START Source data
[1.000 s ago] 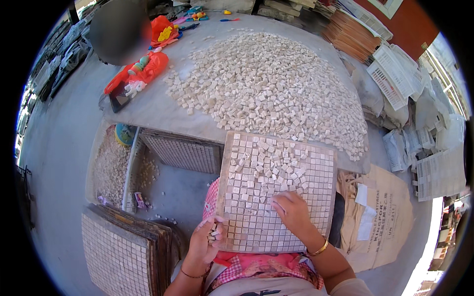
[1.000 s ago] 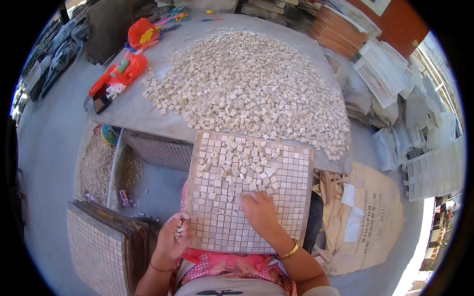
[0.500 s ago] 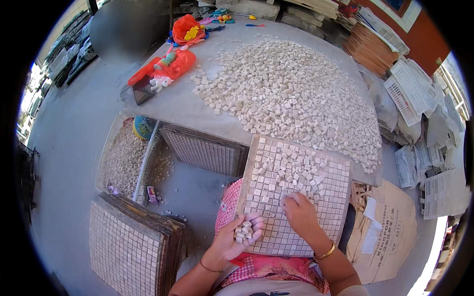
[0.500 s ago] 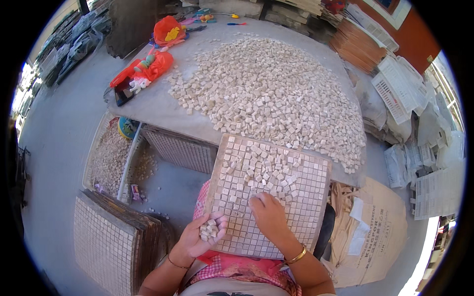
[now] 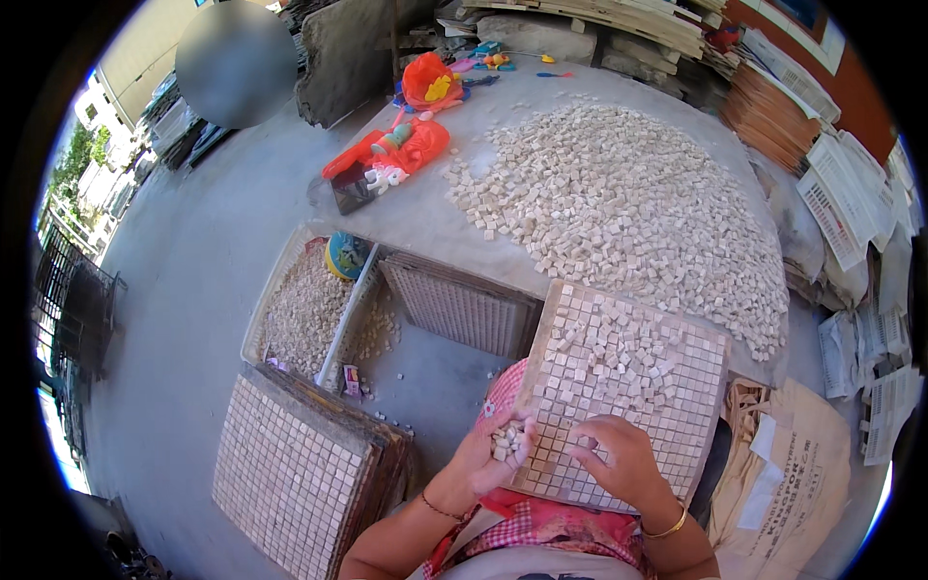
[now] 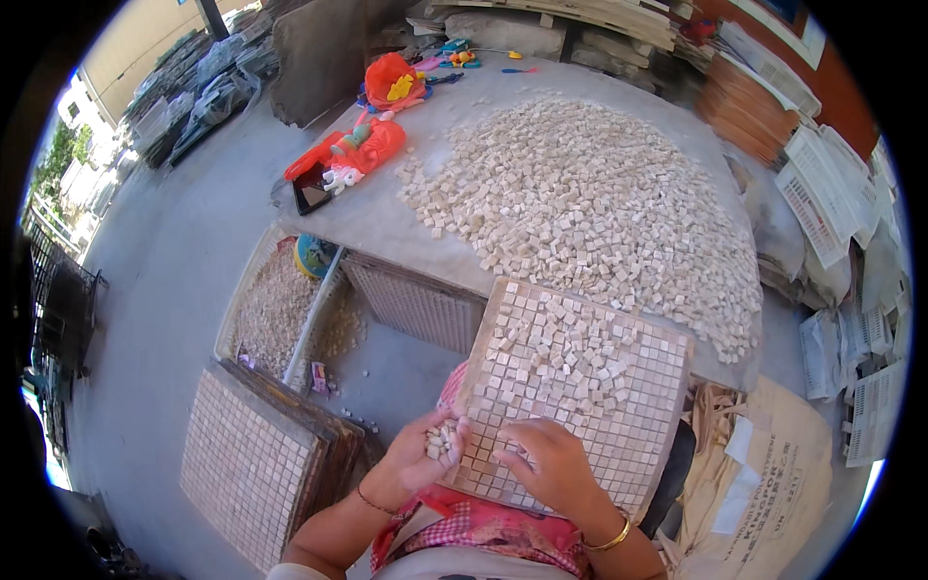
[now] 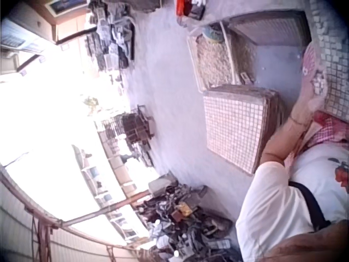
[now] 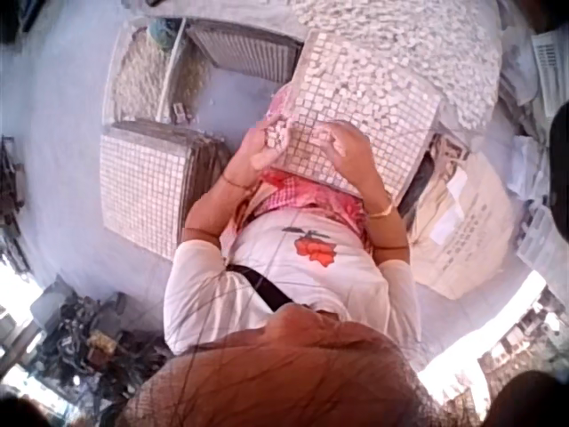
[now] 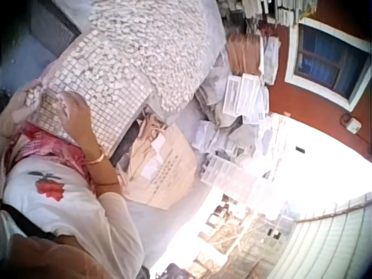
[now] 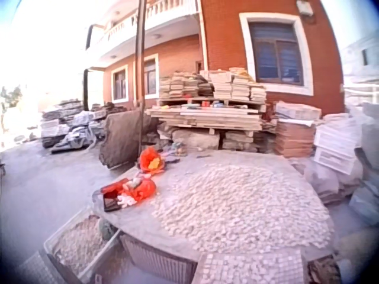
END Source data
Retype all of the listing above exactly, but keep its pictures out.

[Solution for this exercise]:
[1.000 s ago] 
[1.000 s ago] 
[0.500 s ago] 
[0.500 s ago] 
[now] 
[now] 
[now] 
[now] 
[now] 
[now] 

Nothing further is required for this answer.